- GOAL OF THE EXERCISE: Reproduce the following entries verbatim, each one complete.

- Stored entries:
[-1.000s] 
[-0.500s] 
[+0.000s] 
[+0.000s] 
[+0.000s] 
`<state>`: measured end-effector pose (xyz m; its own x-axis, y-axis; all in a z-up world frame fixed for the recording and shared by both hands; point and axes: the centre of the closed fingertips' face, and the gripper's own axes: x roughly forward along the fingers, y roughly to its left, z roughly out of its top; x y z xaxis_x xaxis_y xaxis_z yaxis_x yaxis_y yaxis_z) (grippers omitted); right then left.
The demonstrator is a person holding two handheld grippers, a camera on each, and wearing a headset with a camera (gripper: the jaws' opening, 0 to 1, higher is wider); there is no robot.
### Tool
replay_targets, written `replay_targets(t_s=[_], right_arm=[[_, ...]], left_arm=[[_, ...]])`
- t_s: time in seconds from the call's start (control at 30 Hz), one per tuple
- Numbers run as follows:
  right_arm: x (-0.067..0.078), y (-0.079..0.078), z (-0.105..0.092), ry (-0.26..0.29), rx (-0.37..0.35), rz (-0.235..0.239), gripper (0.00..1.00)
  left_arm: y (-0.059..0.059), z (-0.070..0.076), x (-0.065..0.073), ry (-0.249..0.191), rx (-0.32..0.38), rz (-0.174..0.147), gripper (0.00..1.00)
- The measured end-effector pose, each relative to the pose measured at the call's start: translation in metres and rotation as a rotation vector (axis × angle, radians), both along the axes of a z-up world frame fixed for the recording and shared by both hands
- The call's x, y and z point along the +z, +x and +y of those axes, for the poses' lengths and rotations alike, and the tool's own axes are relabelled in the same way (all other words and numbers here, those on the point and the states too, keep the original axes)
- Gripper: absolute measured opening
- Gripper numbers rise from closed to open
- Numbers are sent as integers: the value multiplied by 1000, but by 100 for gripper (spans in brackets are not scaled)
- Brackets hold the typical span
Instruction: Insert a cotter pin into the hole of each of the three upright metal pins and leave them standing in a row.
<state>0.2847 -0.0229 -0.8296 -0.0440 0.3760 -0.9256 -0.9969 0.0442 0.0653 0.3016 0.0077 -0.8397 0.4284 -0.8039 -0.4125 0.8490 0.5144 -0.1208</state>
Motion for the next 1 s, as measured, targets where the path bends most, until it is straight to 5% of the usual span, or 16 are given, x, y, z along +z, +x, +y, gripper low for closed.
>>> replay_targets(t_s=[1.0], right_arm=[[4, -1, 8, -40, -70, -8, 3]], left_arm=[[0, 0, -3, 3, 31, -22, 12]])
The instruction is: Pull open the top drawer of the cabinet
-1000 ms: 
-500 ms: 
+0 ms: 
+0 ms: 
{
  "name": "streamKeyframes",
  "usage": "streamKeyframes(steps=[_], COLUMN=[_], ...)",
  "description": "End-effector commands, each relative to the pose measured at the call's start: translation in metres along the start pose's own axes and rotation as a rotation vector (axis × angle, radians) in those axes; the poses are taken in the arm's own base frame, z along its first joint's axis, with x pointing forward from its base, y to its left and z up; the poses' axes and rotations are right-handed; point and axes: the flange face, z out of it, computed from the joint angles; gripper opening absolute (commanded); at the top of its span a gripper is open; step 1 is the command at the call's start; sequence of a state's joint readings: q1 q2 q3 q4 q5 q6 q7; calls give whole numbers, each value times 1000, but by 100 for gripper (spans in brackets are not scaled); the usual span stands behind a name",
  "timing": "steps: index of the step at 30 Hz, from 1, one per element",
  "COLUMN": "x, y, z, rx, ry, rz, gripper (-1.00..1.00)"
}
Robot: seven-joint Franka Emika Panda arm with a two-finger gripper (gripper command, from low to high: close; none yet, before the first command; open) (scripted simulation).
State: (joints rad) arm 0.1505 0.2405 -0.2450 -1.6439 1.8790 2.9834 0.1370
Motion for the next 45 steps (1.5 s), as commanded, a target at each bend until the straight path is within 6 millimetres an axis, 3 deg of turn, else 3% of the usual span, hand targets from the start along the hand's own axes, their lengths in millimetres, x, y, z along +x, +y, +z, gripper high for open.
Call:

- RESPONSE TO THIS EXERCISE:
[-1.000s] 
[-0.500s] 
[+0.000s] 
[+0.000s] 
[+0.000s] 
`<state>`: measured end-effector pose (xyz m; its own x-axis, y-axis; all in a z-up world frame fixed for the recording and shared by both hands; point and axes: the centre of the closed fingertips' face, and the gripper's own axes: x roughly forward along the fingers, y roughly to its left, z roughly out of its top; x y z xaxis_x xaxis_y xaxis_z yaxis_x yaxis_y yaxis_z) (grippers omitted); right then left.
The demonstrator is a person holding two handheld grippers, a camera on each, and wearing a headset with a camera (gripper: the jaws' opening, 0 to 1, higher is wider); there is no robot.
### Tool
replay_targets, written `replay_targets(t_s=[_], right_arm=[[_, ...]], left_arm=[[_, ...]])`
- t_s: time in seconds from the call's start (control at 30 Hz), one per tuple
- Numbers run as follows:
  right_arm: x (-0.067..0.078), y (-0.079..0.078), z (-0.105..0.092), ry (-0.26..0.29), rx (-0.37..0.35), rz (-0.235..0.239), gripper (0.00..1.00)
  left_arm: y (-0.059..0.059), z (-0.070..0.076), x (-0.065..0.073), ry (-0.249..0.191), rx (-0.32..0.38), rz (-0.174..0.147), gripper (0.00..1.00)
- The measured end-effector pose, each relative to the pose measured at the call's start: translation in metres and rotation as a rotation vector (axis × angle, radians), both along the axes of a z-up world frame fixed for the recording and shared by both hands
- The call's x, y and z point along the +z, +x and +y of those axes, for the poses' lengths and rotations alike, and the tool's own axes are relabelled in the same way (all other words and numbers here, those on the point and the states too, keep the original axes)
- Gripper: absolute measured opening
- Gripper numbers rise from closed to open
- Numbers are sent as integers: the value multiplied by 1000, but by 100 for gripper (spans in brackets are not scaled)
- Brackets hold the typical span
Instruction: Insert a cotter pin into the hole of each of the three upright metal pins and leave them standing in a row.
<state>0.2847 -0.0229 -0.8296 -0.0440 0.3760 -0.9256 -0.9969 0.0442 0.0653 0.3016 0.0077 -0.8397 0.4284 -0.8039 -0.4125 0.8490 0.5144 -0.1208</state>
Motion for the next 1 s, as measured, targets where the path bends most, until it is straight to 5% of the usual span, or 16 are given, x, y, z along +z, +x, +y, gripper low for closed.
>>> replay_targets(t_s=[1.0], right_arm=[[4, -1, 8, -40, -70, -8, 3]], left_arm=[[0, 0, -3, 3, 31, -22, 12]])
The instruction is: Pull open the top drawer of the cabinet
-1000 ms: 
-500 ms: 
+0 ms: 
+0 ms: 
{
  "name": "streamKeyframes",
  "usage": "streamKeyframes(steps=[_], COLUMN=[_], ...)",
  "description": "End-effector commands, each relative to the pose measured at the call's start: translation in metres along the start pose's own axes and rotation as a rotation vector (axis × angle, radians) in those axes; the poses are taken in the arm's own base frame, z along its first joint's axis, with x pointing forward from its base, y to its left and z up; the poses' axes and rotations are right-handed; point and axes: the flange face, z out of it, computed from the joint angles; gripper opening absolute (commanded); at the top of its span a gripper is open; step 1 is the command at the call's start; sequence of a state's joint readings: q1 q2 q3 q4 q5 q6 q7; calls give whole numbers, each value times 1000, but by 100 for gripper (spans in brackets are not scaled); the usual span stands behind a name",
  "timing": "steps: index of the step at 30 Hz, from 1, one per element",
  "COLUMN": "x, y, z, rx, ry, rz, gripper (-1.00..1.00)"
}
Robot: seven-joint Franka Emika Panda arm with a two-finger gripper (gripper command, from low to high: close; none yet, before the first command; open) (scripted simulation).
State: (joints rad) arm 0.1505 0.2405 -0.2450 -1.6439 1.8790 2.9834 0.1370
Motion for the next 45 steps (1.5 s), as commanded, a target at each bend until the straight path is within 6 millimetres an axis, 3 deg of turn, else 3% of the usual span, hand targets from the start along the hand's own axes, their lengths in millimetres, x, y, z along +x, +y, +z, gripper high for open.
Call:

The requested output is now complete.